There was another one of those silences in the room, but it was different, all at once it was aimed at Mike Coalport. Maybe one or two of the consultants had realized where Goldblatt was taking him.

‘Do you know how you would feel?’

Mike Coalport hesitated.

‘Do you or don’t you?’ asked Goldblatt evenly. ‘Do you really know?’

‘Of course I don’t!’ retorted Mike Coalport with all the bluster he could muster.

‘Well your analysis of this social issue, as you call it, presumes that you do.’ Goldblatt shook his head and heaved a heavy, disappointed sigh. ‘You know, Professor Coalport, your way of thinking is very old-fashioned. It used to be called utilitarianism. It requires a notion of a calculus of pleasure – or suffering, in this case. But I’m sure you require no instruction in the fact that the problem with utilitarianism is that it fails on the impossibility of intersubjective comparison. You can’t tell me how much a person with a rare disease suffers, and you can’t tell me how much a person with a common disease suffers. Only they can do that – which means that you can’t quantitatively compare them. It’s perfectly possible, for example, that a person with a rare disease but with exactly the same degree of objective physical disability as a person with a common disease experiences a much more intense degree of subjective psychological suffering precisely because of the very rarity of his or her disease. The fact that no one understands it, the lack of fellow sufferers with whom to share it, the sense of abandonment generated by people who go around saying that... well, making the intellectually contemptible argument that you just made. Or possibly they don’t. The point is that this calculus of suffering that people like you would like to construct – it can’t be built. Which means you can’t say whether treatment of a few people with a rare disease relieves more suffering than treatment of many people with a common disease. Can you?’

Coalport wanted to say that he could. He wanted to say it. But he didn’t.

‘And that’s why I disagree with your analysis, Professor Coalport.’ Goldblatt smiled. ‘Such as it is.’

Mike Coalport stared at him. Goldblatt couldn’t remember ever having seen such malevolence and disbelief mixed together in a single pair of eyes. He could feel himself still smiling, ever so slightly. The icy smile of the ruthless but professional executioner, who can offer his victim only the comfort of his technical expertise, the sharpness and speed of the blade. He couldn’t help it. For that one moment, and in front of all these people, he was Mike Coalport’s executioner, even though he already knew that for the rest of his life Mike Coalport was going to be his.

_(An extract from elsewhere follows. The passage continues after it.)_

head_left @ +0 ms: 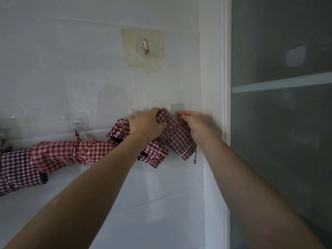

Mike Coalport looked away, glancing down at the CV in front of him. After a second he shuffled it pointlessly.

There were muffled snickers. Iron Balls, who had picked up his pen again, smiled despite himself as he resumed jotting. The moderator allowed the pause to drag on a little longer before turning to the next interviewer. She didn’t like Mike Coalport. Nor did anyone else. Naturally, she was thoroughly appalled at the insolent and subversive performance she had just witnessed from the candidate – but that was no reason to hurry on as if it had never happened.

Anyway, it turned out that the other interviewers didn’t have many questions. And Goldblatt didn’t wait around after his interview to witness the calling of Anthony Thomas and add to the glory of the anointed one’s ascent by his own self-effacing presence.

He knew it was wrong to leave. For a Wise Man, it was an inexcusable dereliction of duty. It cast in doubt the entire point of his attendance at the interview in the first place.

Goldblatt thought about that as he retraced his steps to the Underground station. Maybe, he thought, he just didn’t have the stomach to be a Wise Man any more.